> WHAT YOU WILL DO
Output the entries below word for word, stopping once the line containing "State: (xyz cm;" is done, and omit each picture.

══════════════════════════════

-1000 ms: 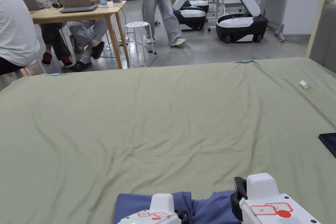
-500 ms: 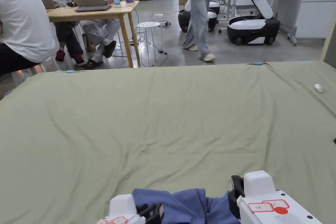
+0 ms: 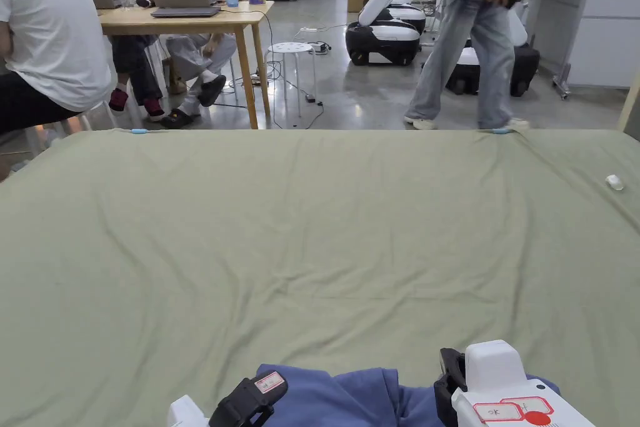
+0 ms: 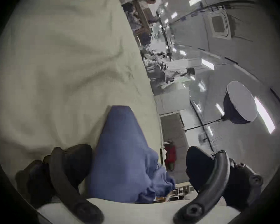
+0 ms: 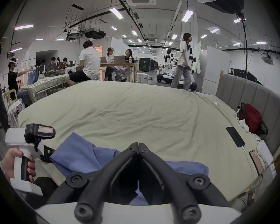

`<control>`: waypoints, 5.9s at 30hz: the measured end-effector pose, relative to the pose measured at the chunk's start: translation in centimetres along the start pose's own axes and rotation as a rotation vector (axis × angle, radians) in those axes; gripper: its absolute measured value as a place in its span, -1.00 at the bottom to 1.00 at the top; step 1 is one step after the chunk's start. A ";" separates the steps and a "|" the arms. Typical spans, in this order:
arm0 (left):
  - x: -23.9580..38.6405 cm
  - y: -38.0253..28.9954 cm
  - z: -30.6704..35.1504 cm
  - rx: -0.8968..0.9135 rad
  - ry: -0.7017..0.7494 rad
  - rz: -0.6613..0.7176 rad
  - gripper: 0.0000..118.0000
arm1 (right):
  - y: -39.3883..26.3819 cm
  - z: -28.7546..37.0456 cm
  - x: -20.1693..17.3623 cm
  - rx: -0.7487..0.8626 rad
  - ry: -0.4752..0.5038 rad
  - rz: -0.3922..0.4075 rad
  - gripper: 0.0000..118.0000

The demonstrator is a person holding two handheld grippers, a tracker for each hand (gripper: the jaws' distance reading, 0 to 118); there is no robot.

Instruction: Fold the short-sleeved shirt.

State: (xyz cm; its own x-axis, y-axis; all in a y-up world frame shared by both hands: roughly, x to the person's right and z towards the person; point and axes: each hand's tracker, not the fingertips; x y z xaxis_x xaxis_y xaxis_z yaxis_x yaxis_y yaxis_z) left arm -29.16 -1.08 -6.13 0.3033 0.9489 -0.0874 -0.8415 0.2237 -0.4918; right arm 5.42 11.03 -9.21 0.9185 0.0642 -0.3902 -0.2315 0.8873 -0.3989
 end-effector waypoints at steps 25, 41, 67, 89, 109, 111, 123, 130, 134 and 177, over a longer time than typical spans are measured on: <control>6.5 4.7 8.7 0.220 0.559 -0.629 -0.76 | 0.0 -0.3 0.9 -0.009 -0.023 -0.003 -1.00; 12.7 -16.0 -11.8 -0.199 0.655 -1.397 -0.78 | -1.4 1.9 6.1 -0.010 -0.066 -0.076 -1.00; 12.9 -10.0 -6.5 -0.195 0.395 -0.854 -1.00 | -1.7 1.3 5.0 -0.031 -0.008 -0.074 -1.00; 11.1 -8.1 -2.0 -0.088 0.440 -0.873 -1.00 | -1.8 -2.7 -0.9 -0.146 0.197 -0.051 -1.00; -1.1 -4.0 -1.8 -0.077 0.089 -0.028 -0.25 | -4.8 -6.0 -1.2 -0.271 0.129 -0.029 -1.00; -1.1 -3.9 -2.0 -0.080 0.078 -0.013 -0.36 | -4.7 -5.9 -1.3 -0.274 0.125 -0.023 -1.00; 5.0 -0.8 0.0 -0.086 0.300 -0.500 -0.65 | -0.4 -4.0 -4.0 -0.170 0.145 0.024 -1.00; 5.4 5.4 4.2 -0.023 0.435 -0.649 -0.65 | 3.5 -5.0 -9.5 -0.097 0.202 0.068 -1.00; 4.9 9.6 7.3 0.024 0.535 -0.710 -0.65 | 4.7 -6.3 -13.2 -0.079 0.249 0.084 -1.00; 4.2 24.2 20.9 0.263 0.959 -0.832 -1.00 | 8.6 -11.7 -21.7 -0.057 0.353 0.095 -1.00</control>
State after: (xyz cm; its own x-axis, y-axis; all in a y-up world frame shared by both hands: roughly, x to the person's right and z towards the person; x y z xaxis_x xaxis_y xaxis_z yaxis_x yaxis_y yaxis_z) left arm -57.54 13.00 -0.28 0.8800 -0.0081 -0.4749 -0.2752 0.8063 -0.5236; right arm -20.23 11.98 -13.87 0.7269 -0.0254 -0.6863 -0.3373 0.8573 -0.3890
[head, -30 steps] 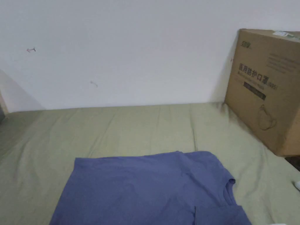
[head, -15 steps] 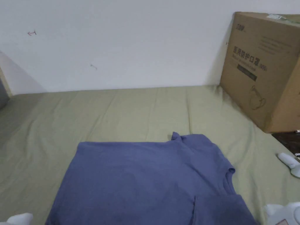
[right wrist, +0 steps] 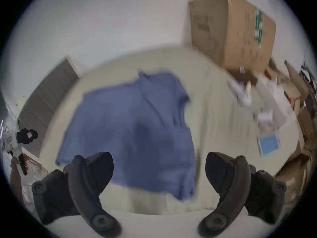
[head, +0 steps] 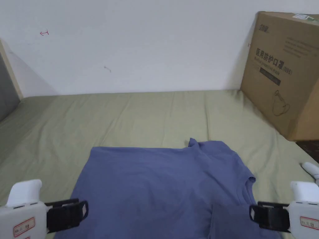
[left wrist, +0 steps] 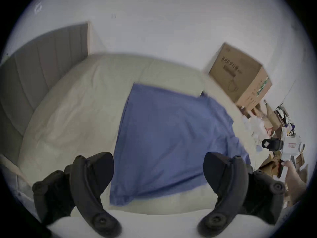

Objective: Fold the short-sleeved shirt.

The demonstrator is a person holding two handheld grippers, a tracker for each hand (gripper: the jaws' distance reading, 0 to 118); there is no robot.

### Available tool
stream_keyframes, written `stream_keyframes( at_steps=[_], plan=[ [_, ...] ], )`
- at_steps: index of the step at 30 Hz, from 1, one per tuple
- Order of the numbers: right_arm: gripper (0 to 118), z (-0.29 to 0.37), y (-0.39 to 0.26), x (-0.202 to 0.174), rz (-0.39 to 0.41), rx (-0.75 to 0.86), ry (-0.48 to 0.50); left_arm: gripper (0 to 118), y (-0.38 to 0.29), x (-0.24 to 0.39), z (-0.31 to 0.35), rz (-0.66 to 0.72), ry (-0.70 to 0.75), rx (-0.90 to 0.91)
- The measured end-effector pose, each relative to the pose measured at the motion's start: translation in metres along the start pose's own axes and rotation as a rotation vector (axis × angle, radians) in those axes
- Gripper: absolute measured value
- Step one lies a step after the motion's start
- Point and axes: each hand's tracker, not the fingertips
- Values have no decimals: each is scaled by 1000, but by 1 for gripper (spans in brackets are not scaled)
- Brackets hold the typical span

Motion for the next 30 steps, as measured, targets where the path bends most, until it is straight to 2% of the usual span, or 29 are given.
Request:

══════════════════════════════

> WRITTEN RESPONSE
-1000 ms: 
-500 ms: 
+0 ms: 
+0 ms: 
+0 ms: 

`<control>`: waypoints, 5.9s at 30hz: the measured end-effector pose, relative to the pose measured at the chunk's start: translation in centimetres along the start pose's own axes and rotation as a rotation vector (axis × angle, radians) in those axes; gripper: its absolute measured value as a place in its span, -1.00 at the bottom to 1.00 at the top; step 1 is one step after the chunk's start. A ";" separates the steps and a "|" the arms. Typical spans, in this order:
arm0 (left):
  - x: -23.9580..38.6405 cm
  - y: -38.0253..28.9954 cm
  - z: -30.6704..35.1504 cm
  - rx: -0.8968..0.9135 rad
  - ry: -0.7017..0.7494 rad
  - rz: -0.6613..0.7176 rad
  - gripper: 0.0000..118.0000
arm1 (right):
  - y: -39.3883..26.3819 cm
  - z: -28.7546..37.0456 cm
  - x: -20.1693..17.3623 cm
  - rx: -0.7487..0.8626 rad
  - ry: -0.4752..0.5038 rad
  - rz: -0.3922..0.4075 rad
  - gripper: 0.0000..118.0000

The demonstrator is a person holding two handheld grippers, a tracker for each hand (gripper: the jaws' distance reading, 0 to 118); there is no robot.

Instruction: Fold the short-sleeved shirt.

State: (xyz cm; its own x-axis, y-axis; all in a y-up world frame shared by both hands: roughly, x to the person's right and z towards the person; point and axes: each hand's tracker, not the fingertips; x y z xaxis_x xaxis_y xaxis_z yaxis_x yaxis_y yaxis_z) left arm -29.16 -1.08 -6.13 0.3033 0.9489 -0.0874 -0.8415 0.2237 -0.4918; right arm 5.42 11.03 -9.21 0.9185 0.0642 -0.3902 -0.2315 0.8873 -0.3989

The work on this exercise has been completed.